2016-10-20 Thread Michael Han (JIRA)

[ 
https://issues.apache.org/jira/browse/ZOOKEEPER-2099?page=com.atlassian.jira.plugin.system.issuetabpanels:comment-tabpanel=15593326#comment-15593326
 ] 

Michael Han commented on ZOOKEEPER-2099:


Should we catch the connection loss exception and make sure the ZK handle used 
in test is in the connected state? I think all ZK handles were initially in 
connected state (after calling waitForAll), but maybe for some reasons one or 
more connections were lost because networking or other issues.

> Using txnlog to sync a learner can corrupt the learner's datatree
> -
>
> Key: ZOOKEEPER-2099
> URL: https://issues.apache.org/jira/browse/ZOOKEEPER-2099
> Project: ZooKeeper
>  Issue Type: Bug
>  Components: server
>Affects Versions: 3.5.0, 3.6.0
>Reporter: Santeri (Santtu) Voutilainen
>Assignee: Martin Kuchta
> Attachments: ZOOKEEPER-2099-repro.patch, ZOOKEEPER-2099.patch
>
>
> When a learner sync's with the leader, it is possible for the Leader to send 
> the learner a DIFF that does NOT contain all the transactions between the 
> learner's zxid and that of the leader's zxid thus resulting in a corruption 
> datatree on the learner.
> For this to occur, the leader must have sync'd with a previous leader using a 
> SNAP and the zxid requested by the learner must still exist in the current 
> leader's txnlog files.
> This issue was introduced by ZOOKEEPER-1413.
> *Scenario*
> A sample sequence in which this issue occurs:
> # Hosts H1 and H2 disconnect from the current leader H3 (crash, network 
> partition, etc).  The last zxid on these hosts is Z1.
> # Additional transactions occur on the cluster resulting in the latest zxid 
> being Z2.
> # Host H1 recovers and connects to H3 to sync and sends Z1 as part of its 
> FOLLOWERINFO or OBSERVERINFO packet.
> # The leader, H3, decides to send a SNAP because a) it does not have the 
> necessary records in the in-mem committed log, AND b) the size of the 
> required txnlog to send it larger than the limit.
> # Host H1 successfully sync's with the leader (H3).

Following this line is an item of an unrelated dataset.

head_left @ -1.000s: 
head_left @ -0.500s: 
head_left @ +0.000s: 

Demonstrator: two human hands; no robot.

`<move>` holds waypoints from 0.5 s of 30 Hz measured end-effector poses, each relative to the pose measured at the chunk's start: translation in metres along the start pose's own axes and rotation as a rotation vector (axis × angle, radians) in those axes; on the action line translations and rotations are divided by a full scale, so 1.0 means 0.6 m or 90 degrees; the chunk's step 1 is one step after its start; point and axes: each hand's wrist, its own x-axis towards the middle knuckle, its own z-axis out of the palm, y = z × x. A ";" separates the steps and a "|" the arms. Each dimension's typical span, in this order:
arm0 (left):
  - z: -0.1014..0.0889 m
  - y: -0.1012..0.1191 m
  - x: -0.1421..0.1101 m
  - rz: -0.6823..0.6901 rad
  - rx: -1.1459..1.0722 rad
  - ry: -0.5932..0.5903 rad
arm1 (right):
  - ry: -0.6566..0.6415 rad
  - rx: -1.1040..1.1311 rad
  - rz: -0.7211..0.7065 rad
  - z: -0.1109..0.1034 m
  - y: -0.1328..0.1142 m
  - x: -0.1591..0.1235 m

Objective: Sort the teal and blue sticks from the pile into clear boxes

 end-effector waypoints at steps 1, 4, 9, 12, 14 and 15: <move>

At this point H1's 
> txnlogs have records up to and including Z1 as well as Z2 and up.  It does 
> NOT have records between Z1 and Z2.
> # Host H3 fails; a leader election occurs and H1 is chosen as the leader
> # Host H2 recovers and connects to H1 to sync and sends Z1 in its 
> FOLLOWERINFO/OBSERVERINFO packet
> # The leader, H1, determines it can send a DIFF.  It concludes this because 
> although it does not have the necessary records in its in-memory commit log, 
> it does have Z1 in its txnlog and the size of the log is less than the limit. 
>  H1 ends up with a different size calculation than H3 because H1 is missing 
> all the records between Z1 and Z2 so it has less log to send.
> # H2 receives the DIFF and applies the records to its data tree. Depending on 
> the type of transactions that occurred between Z1 and Z2 it may not hit any 
> errors when applying these records.
> H2 now has a corrupted view of the data tree because it is missing all the 
> changes made by the transactions between Z1 and Z2.
> *Recovery*
> The way to recover from this situation is to delete the data/snap directory 
> contents from the affected hosts and have them resync with the leader at 
> which point they will receive a SNAP since they will appear as empty hosts.
> *Workaround*
> A quick workaround for anyone concerned about this issue is to disable sync 
> from the txnlog by changing the database size limit to 0.  This is a code 
> change as it is not a configurable setting.
> *Potential fixes*
> There are several ways of fixing this.  A few of options:
> * Delete all snaps and txnlog files on a host when it receives a SNAP from 
> the leader
> * Invalidate sync from txnlog after receiving a SNAP. This state must also be 
> persisted on-disk so that the txnlogs with the gap cannot be used to provide 
> a DIFF even after restart.  A couple ways in which the state could be 
> persisted:
> ** Write a file (for example: loggap.) in the data dir indicating that 
> the host was sync'd with a SNAP and thus txnlogs might be missing. Presence 
> of these files would be checked when reading txnlogs.
> ** Write a new record into the txnlog file as "sync'd-by-snap-from-leader" 
> marker. Readers of the txnlog would then check for presence of this record 
> when iterating through it and act appropriately.



--
This message was sent by Atlassian JIRA
(v6.3.4#6332)


[jira] [Comment Edited] (ZOOKEEPER-2099) Using txnlog to sync a learner can corrupt the learner's datatree

2016-10-20 Thread Michael Han (JIRA)

[ 
https://issues.apache.org/jira/browse/ZOOKEEPER-2099?page=com.atlassian.jira.plugin.system.issuetabpanels:comment-tabpanel=15593326#comment-15593326
 ] 

Michael Han edited comment on ZOOKEEPER-2099 at 10/20/16 11:16 PM:
---

Should we catch the connection loss exception and retry connecting to make sure 
the ZK handle used in test is in the connected state? I think all ZK handles 
were initially in connected state (after calling waitForAll), but maybe for 
some reasons one or more connections were lost because networking or other 
issues.


was (Author: hanm):
Should we catch the connection loss exception and make sure the ZK handle used 
in test is in the connected state? I think all ZK handles were initially in 
connected state (after calling waitForAll), but maybe for some reasons one or 
more connections were lost because networking or other issues.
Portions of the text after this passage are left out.